Fleischersatzprodukte gewinnen zunehmend an Bedeutung, doch insbesondere vegane Wurstalternativen stoßen bei Verbraucher*innen häufig auf Akzeptanzprobleme. Ein Forschungsteam des Fraunhofer-Instituts für Verfahrenstechnik und Verpackung (IVV) und der Kalle GmbH entwickelt essbare Wursthüllen auf Basis pflanzlicher Proteine, die die sensorische Qualität deutlich verbessern können.
Im Rahmen des Projekts „Proteinschichten“ im Innovationsraum NewFoodSystems untersuchten die Wissenschaftler*innen verschiedene pflanzliche Proteine hinsichtlich ihrer Eignung als Basis für Wursthüllen.

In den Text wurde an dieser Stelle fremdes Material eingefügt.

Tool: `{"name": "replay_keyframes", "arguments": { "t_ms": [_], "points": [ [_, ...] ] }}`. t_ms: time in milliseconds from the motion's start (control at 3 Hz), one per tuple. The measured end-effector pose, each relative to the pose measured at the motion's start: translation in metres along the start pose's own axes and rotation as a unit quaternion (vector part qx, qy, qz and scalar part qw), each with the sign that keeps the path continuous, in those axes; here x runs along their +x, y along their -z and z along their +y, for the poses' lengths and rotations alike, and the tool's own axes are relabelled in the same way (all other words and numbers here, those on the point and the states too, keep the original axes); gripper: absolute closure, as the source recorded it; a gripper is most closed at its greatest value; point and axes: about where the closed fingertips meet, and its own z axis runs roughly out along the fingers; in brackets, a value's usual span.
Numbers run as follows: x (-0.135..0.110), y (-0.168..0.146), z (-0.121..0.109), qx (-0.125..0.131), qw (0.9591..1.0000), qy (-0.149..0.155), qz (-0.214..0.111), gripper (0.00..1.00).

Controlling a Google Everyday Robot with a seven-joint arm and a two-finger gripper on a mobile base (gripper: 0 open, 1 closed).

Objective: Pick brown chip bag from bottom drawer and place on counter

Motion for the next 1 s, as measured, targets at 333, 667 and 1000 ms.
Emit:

Ziel war es, die bislang verwendeten Hüllen auf Basis von Polysacchariden zu ersetzen, die oft keine ausreichende Stabilität und insbesondere nicht die gewünschte „Knackigkeit“ liefern.
Die Ergebnisse zeigen, dass insbesondere Proteine aus Soja, Erbse und Lupine geeignet sind, um stabile und homogene Filme zu bilden. Durch gezielte Rezeptformulierungen und Veränderung von Verarbeitungsbedingungen konnten mittels Extrusion funktionale essbare Filme hergestellt werden. Diese weisen im Vergleich zu bisherigen pflanzlichen Alternativen eine deutlich verbesserte Dehnbarkeit und Struktur auf.
Die Forschenden sehen in der Entwicklung pflanzenbasierter Wursthüllen einen wichtigen Schritt hin zu einer nachhaltigeren Lebensmittelproduktion. Neben einer verbesserten Ökobilanz könnten die neuen Hüllen auch entscheidend dazu beitragen, die Akzeptanz pflanzlicher Wurstalternativen durch eine realistischere Textur und ein authentischeres Mundgefühl zu erhöhen.